In most cases, inherited HL is monogenic. In 70% of neonates who fail newborn hearing screens (NBHS) and are presumed to have inherited HL, there are no other distinguishing physical findings and the HL is classified as nonsyndromic. In the remaining 30%, the HL is accompanied by other physical findings and is said to be syndromic [3]. Of the more than 400 syndromes in which HL is a recognized feature, Usher syndrome, Pendred syndrome and Jervell and Lange-Nielsen syndrome are the most frequent [4].
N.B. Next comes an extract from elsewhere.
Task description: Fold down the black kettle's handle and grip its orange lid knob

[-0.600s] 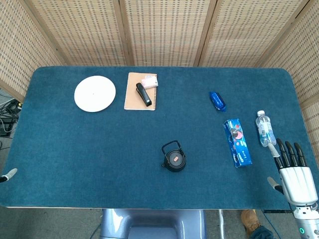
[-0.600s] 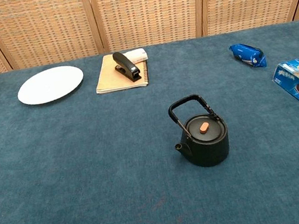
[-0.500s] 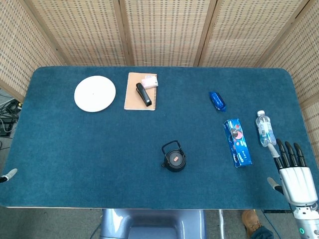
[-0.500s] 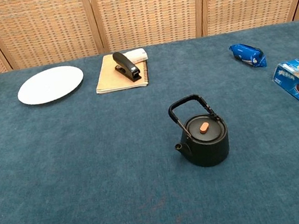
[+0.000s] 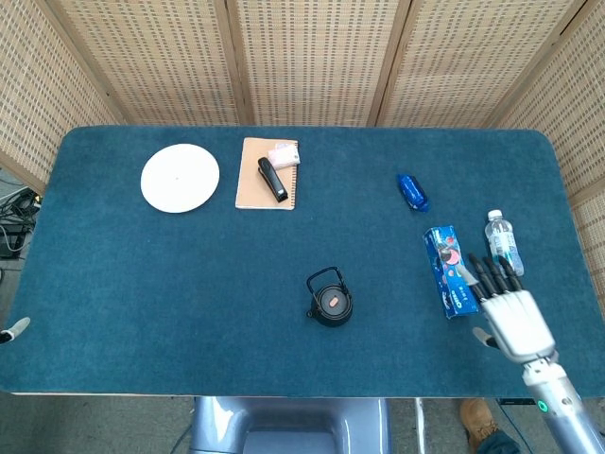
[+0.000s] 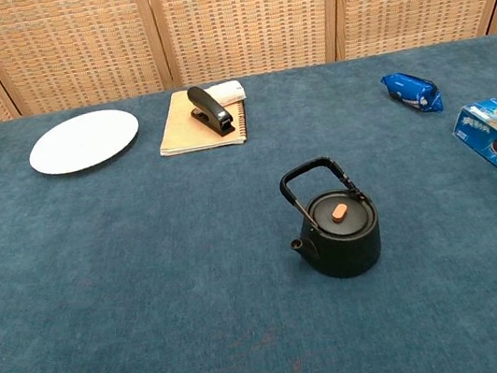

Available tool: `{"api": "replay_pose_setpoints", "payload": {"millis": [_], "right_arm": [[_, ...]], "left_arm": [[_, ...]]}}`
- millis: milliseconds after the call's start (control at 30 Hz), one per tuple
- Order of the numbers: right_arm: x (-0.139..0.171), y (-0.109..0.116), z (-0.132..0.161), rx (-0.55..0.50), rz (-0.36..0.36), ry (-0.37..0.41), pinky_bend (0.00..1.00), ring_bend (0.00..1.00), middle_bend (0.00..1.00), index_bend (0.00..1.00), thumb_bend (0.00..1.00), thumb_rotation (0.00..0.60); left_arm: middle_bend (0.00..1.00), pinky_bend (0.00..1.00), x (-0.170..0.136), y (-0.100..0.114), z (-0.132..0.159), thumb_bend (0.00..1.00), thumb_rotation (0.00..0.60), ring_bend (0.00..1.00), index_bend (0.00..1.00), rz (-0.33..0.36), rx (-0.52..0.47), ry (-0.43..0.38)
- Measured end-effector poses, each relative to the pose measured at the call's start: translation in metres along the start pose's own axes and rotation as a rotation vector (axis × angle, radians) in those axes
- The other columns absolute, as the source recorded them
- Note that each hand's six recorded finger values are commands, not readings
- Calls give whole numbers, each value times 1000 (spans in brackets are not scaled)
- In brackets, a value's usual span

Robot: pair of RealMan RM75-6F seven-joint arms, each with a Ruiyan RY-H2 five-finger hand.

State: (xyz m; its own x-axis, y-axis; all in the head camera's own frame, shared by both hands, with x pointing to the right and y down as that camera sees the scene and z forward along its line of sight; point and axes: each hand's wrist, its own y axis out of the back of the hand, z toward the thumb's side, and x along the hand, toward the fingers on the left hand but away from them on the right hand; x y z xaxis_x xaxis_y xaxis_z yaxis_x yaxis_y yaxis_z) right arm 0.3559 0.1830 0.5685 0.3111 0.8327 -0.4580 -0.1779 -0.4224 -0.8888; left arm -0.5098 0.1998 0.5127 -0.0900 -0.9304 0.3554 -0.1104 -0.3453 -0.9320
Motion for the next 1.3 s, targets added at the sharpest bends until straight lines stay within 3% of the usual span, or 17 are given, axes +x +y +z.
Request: {"api": "replay_pose_setpoints", "payload": {"millis": [267, 467, 700, 900, 1300], "right_arm": [[-81, 10, 61, -78, 237, 220, 0, 0, 0, 0, 0, 600], [-126, 20, 108, -158, 361, 306, 0, 0, 0, 0, 0, 600], [-160, 24, 146, -232, 423, 327, 0, 0, 0, 0, 0, 600], [-176, 11, 166, -271, 489, 307, 0, 0, 0, 0, 0, 600], [-195, -12, 210, -224, 593, 276, 0, 0, 6, 37, 0, 600]], "left_arm": [[0, 0, 8, -6, -6, 0, 600, 0, 0, -25, 10, 27], [0, 0, 12, -9, -9, 0, 600, 0, 0, -35, 12, 39], [0, 0, 15, -10, -12, 0, 600, 0, 0, -41, 10, 50], [0, 0, 17, -12, -13, 0, 600, 0, 0, -46, 9, 52], [0, 0, 21, -13, -17, 0, 600, 0, 0, -54, 5, 65]]}}
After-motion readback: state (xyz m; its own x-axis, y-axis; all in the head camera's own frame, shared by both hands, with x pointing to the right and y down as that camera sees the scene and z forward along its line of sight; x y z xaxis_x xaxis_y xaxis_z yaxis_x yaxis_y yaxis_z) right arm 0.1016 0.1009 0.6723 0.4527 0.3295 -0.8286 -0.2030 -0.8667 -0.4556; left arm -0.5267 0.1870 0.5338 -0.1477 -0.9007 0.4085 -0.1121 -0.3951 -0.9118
Monogenic hearing loss can be inherited in different ways. Autosomal recessive HL (ARNSHL) occurs in 80% of cases and is typically prelingual, while autosomal dominant HL (ADNSHL) accounts for about 20% of cases and is most often postlingual. In less than 1% of cases, the inheritance occurs through the X-chromosome or the mitochondria [5]. Monogenic hearing loss is an extremely heterogeneous trait, with over 100 mapped loci and 46 causally implicated genes (Hereditary Hearing Loss Homepage; http://webh01.ua.ac.be/hhh/). For over half of these loci, specific ‘deafness-causing’ genes have not yet been found. Their identification will provide further knowledge about the pathways involved in the hearing process and will allow for better genetic diagnostics. The ultimate goal is to provide better and/or new habilitation for hearing impaired persons.

Over the past decade, universal newborn hearing screening programs have been developed and implemented in many developed countries. The rationale for this initiative is based on the premise that early detection and intervention for children with hearing loss maximizes opportunities for language and speech development, thereby facilitating the acquisition of normal social, cognitive and motor skills. Stimulation of the auditory cortex before the age of 6 months is crucial for normal development of the auditory tracts. Screening is most often performed by automated auditory brainstem response (ABR) or otoacoustic emission (OAE) testing.